Aim of the task » Give the listing again word for word. Skip the pictures.

Source material »
--------------------------------

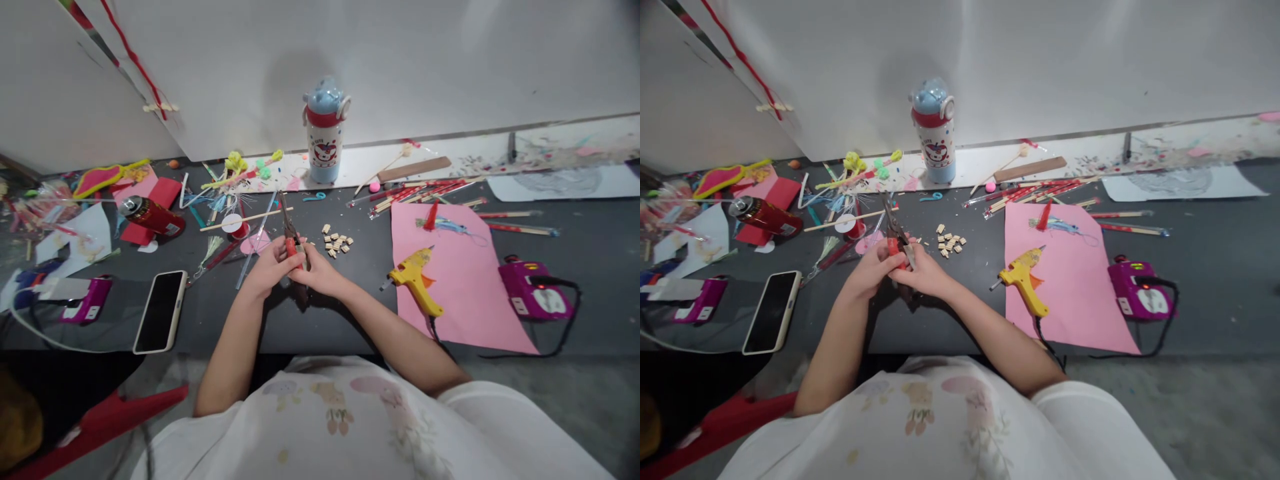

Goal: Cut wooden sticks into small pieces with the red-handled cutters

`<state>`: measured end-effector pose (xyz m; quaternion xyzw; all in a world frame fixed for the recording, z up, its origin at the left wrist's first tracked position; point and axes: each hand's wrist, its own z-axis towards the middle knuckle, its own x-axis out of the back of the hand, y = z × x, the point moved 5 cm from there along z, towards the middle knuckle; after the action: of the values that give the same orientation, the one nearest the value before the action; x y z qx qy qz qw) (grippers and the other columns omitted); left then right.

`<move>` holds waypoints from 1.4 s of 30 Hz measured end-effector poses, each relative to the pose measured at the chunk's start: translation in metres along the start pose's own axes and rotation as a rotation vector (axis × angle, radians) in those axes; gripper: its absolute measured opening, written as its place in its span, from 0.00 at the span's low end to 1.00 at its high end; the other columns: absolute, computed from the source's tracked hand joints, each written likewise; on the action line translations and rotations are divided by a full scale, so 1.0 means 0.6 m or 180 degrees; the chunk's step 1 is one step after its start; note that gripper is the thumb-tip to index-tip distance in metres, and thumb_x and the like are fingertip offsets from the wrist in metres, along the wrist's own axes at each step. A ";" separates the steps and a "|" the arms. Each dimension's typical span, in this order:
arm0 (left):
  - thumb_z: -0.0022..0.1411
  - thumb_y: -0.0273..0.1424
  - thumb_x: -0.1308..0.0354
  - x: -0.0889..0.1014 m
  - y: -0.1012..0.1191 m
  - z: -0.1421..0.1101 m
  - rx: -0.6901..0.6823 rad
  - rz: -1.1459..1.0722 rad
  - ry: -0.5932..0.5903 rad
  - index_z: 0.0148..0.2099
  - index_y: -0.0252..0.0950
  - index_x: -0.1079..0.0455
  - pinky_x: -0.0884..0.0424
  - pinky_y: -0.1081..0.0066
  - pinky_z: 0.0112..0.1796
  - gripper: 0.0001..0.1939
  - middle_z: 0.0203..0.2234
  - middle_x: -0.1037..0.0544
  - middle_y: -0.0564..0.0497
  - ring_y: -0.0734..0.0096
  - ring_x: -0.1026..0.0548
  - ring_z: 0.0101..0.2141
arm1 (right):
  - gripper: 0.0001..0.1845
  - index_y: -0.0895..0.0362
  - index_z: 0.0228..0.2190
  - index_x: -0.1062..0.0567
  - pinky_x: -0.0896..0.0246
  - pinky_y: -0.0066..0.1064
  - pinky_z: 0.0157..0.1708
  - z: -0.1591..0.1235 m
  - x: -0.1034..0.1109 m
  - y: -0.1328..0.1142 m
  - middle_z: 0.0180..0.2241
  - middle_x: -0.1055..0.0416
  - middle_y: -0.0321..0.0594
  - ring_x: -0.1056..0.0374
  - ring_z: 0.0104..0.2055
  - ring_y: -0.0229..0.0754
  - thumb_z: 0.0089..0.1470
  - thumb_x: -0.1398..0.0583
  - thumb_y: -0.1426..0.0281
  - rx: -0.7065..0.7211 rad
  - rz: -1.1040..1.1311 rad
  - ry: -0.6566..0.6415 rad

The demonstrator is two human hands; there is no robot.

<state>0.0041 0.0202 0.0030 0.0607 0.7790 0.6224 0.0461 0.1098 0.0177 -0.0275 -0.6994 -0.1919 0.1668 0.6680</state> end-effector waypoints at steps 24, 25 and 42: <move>0.62 0.28 0.51 0.110 0.094 -0.077 -0.2224 0.4182 0.1538 0.50 0.43 0.29 0.33 0.71 0.40 0.16 0.39 0.21 0.49 0.67 0.23 0.39 | 0.32 0.57 0.46 0.41 0.44 0.30 0.34 -0.022 0.001 -0.037 0.33 0.42 0.33 0.43 0.32 0.36 0.44 0.36 0.58 0.0375 -0.0517 -0.0780; 0.62 0.28 0.51 0.112 0.094 -0.078 -0.2192 0.4240 0.1512 0.50 0.43 0.29 0.33 0.71 0.39 0.16 0.39 0.21 0.50 0.67 0.23 0.39 | 0.31 0.57 0.46 0.41 0.44 0.30 0.34 -0.021 0.001 -0.036 0.33 0.42 0.33 0.43 0.32 0.36 0.45 0.37 0.58 0.0394 -0.0541 -0.0805; 0.60 0.31 0.46 0.119 0.133 -0.093 -0.1853 0.3314 0.0983 0.42 0.40 0.25 0.29 0.72 0.36 0.11 0.31 0.20 0.51 0.71 0.23 0.32 | 0.37 0.59 0.50 0.43 0.40 0.35 0.42 -0.025 0.002 -0.042 0.40 0.39 0.41 0.40 0.39 0.40 0.42 0.36 0.59 0.0859 -0.0694 -0.1002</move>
<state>-0.0720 -0.0053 0.0936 0.3271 0.4430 0.7519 -0.3626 0.1169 0.0063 -0.0015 -0.5442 -0.3441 0.2248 0.7314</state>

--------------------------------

Response below »
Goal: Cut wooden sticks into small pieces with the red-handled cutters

`<state>`: measured end-effector pose (xyz m; quaternion xyzw; all in a world frame fixed for the recording, z up, its origin at the left wrist's first tracked position; point and axes: each hand's wrist, its own z-axis towards the middle knuckle, its own x-axis out of the back of the hand, y = z × x, the point moved 5 cm from there along z, towards the middle knuckle; after the action: of the values that give the same orientation, the one nearest the value before the action; x y z qx qy qz qw) (grippers and the other columns omitted); left then right.

`<move>` holds waypoints from 1.4 s of 30 Hz measured end-effector poses, each relative to the pose measured at the chunk's start: translation in metres along the start pose's own axes and rotation as a rotation vector (axis × angle, radians) in those axes; gripper: its absolute measured opening, written as its place in its span, from 0.00 at the span's low end to 1.00 at its high end; the other columns: absolute, computed from the source's tracked hand joints, each written likewise; on the action line translations and rotations are divided by a full scale, so 1.0 means 0.6 m or 180 degrees; the chunk's step 1 is one step after its start; note that gripper is the thumb-tip to index-tip distance in metres, and thumb_x and the like are fingertip offsets from the wrist in metres, along the wrist's own axes at each step. A ";" separates the steps and a "|" the arms. Each dimension's typical span, in this order:
arm0 (left):
  - thumb_z: -0.0022..0.1411
  - thumb_y: -0.0273..0.1424
  - thumb_x: -0.1308..0.0354
  - x: -0.0889..0.1014 m
  - y: -0.1012..0.1191 m
  - z: -0.1421..0.1101 m
  - rx: -0.6901..0.6823 rad
  - rz: -1.1459..1.0722 rad
  - ry: -0.5932..0.5903 rad
  - index_z: 0.0148..0.2099
  - index_y: -0.0252..0.0950
  - index_x: -0.1079..0.0455
  - pinky_x: -0.0884..0.0424
  - pinky_y: -0.1081..0.0066
  - pinky_z: 0.0112..0.1796
  - gripper: 0.0001..0.1939
  - middle_z: 0.0203..0.2234
  - middle_x: -0.1037..0.0544
  - middle_y: -0.0564..0.0497
  - ring_y: -0.0734..0.0096
  - ring_x: -0.1026..0.0548
  - ring_z: 0.0101..0.2141
arm1 (right):
  - gripper: 0.0001..0.1845
  - index_y: -0.0895..0.0362
  - index_z: 0.0228..0.2190
  - index_x: -0.1062..0.0567
  - pinky_x: -0.0896..0.0246
  - pinky_y: -0.0066..0.1064
  - pinky_z: 0.0157..0.1708
  - z: -0.1591..0.1235 m
  - x: -0.1034..0.1109 m
  - y: -0.1328..0.1142 m
  - middle_z: 0.0180..0.2241
  - middle_x: -0.1055..0.0416
  - middle_y: -0.0321..0.0594
  - ring_x: -0.1056..0.0374
  - ring_z: 0.0104..0.2055
  - ring_y: -0.0229..0.0754
  - thumb_z: 0.0089..0.1470
  - thumb_x: -0.1398..0.0583
  - thumb_y: -0.1426..0.0281
  - rx: -0.7065..0.7211 rad
  - rz: -1.1040..1.1311 rad
  - ry: -0.6566..0.6415 rad

The demonstrator is two human hands; there is no robot.

<state>0.0041 0.0202 0.0030 0.0607 0.7790 0.6224 0.0461 0.1098 0.0177 -0.0275 -0.6994 -0.1919 0.1668 0.6680</state> end-effector waypoints at steps 24, 25 and 42: <move>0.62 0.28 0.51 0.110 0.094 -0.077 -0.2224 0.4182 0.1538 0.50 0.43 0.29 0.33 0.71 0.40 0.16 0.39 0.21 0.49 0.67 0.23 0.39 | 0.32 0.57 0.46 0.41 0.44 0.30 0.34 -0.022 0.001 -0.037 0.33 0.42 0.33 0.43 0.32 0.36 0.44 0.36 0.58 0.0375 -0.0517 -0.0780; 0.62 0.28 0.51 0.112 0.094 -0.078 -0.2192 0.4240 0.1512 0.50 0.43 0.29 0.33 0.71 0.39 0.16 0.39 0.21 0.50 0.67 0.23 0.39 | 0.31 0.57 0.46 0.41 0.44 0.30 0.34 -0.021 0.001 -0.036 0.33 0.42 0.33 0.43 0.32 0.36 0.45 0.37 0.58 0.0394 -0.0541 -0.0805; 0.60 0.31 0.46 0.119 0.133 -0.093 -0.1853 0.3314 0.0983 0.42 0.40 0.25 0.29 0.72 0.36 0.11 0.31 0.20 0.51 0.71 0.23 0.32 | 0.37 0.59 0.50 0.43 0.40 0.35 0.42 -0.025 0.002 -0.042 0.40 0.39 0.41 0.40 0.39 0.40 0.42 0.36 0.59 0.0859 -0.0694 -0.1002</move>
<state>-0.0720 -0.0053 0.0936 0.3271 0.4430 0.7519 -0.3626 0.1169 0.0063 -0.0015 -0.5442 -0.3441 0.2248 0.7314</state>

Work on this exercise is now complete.